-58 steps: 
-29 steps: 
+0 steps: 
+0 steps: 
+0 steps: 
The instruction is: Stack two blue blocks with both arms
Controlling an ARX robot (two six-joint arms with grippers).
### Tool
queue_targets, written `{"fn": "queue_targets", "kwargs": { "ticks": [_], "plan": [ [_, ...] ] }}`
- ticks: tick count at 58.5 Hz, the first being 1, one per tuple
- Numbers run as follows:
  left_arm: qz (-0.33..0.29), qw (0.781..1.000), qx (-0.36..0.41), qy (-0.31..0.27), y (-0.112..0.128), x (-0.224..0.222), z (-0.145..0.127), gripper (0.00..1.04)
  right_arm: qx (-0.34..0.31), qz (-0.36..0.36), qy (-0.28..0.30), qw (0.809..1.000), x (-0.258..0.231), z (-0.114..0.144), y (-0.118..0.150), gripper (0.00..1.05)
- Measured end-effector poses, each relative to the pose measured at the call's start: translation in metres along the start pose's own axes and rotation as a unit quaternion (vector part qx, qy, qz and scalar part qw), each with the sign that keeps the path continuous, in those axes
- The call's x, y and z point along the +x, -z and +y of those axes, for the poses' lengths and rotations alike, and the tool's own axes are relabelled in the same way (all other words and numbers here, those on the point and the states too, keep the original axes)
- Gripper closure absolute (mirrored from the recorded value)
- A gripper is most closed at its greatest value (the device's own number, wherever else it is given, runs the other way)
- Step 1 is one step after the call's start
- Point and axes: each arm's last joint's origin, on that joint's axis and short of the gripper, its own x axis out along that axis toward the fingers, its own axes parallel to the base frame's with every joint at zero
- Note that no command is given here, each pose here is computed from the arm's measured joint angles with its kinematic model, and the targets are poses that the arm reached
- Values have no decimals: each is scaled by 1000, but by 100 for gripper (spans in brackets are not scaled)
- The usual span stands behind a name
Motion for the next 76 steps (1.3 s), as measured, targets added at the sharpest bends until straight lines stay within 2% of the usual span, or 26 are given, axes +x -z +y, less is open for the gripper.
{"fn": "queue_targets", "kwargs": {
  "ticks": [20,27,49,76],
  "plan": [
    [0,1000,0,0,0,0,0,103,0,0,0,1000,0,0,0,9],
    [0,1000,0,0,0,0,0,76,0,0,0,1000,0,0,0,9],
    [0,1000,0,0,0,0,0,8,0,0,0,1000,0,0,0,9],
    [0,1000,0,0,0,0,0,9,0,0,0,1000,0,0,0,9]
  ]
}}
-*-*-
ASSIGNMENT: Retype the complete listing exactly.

SOLUTION FOR THIS TASK:
-58 steps: 
-29 steps: 
+0 steps: 
+0 steps: 
+0 steps: 
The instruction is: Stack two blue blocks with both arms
Controlling an ARX robot (two six-joint arms with grippers).
### Tool
queue_targets, written `{"fn": "queue_targets", "kwargs": { "ticks": [_], "plan": [ [_, ...] ] }}`
- ticks: tick count at 58.5 Hz, the first being 1, one per tuple
- Numbers run as follows:
  left_arm: qz (-0.33..0.29), qw (0.781..1.000), qx (-0.36..0.41), qy (-0.31..0.27), y (-0.112..0.128), x (-0.224..0.222), z (-0.145..0.127), gripper (0.00..1.04)
  right_arm: qx (-0.34..0.31), qz (-0.36..0.36), qy (-0.28..0.30), qw (0.809..1.000), x (-0.258..0.231), z (-0.114..0.144), y (-0.118..0.150), gripper (0.00..1.05)
- Measured end-effector poses, each relative to the pose measured at the call's start: translation in metres along the start pose's own axes and rotation as a unit quaternion (vector part qx, qy, qz and scalar part qw), each with the sign that keeps the path continuous, in those axes
- The call's x, y and z point along the +x, -z and +y of those axes, for the poses' lengths and rotations alike, and the tool's own axes are relabelled in the same way (all other words and numbers here, those on the point and the states too, keep the original axes)
- Gripper closure absolute (mirrored from the recorded value)
- A gripper is most closed at its greatest value (the device's own number, wherever else it is given, runs the other way)
- Step 1 is one step after the call's start
- Point and axes: each arm's last joint's origin, on that joint's axis and short of the gripper, its own x axis out along that axis toward the fingers, its own axes parallel to the base frame's with every joint at zero
- Note that no command is given here, each pose here is computed from the arm's measured joint angles with its kinematic model, and the targets are poses that the arm reached
- Values have no decimals: each is scaled by 1000, but by 100 for gripper (spans in brackets are not scaled)
- The usual span stands behind a name
Motion for the next 76 steps (1.3 s), as measured, targets added at the sharpest bends until straight lines stay within 2% of the usual span, or 26 are given, axes +x -z +y, less is open for the gripper.
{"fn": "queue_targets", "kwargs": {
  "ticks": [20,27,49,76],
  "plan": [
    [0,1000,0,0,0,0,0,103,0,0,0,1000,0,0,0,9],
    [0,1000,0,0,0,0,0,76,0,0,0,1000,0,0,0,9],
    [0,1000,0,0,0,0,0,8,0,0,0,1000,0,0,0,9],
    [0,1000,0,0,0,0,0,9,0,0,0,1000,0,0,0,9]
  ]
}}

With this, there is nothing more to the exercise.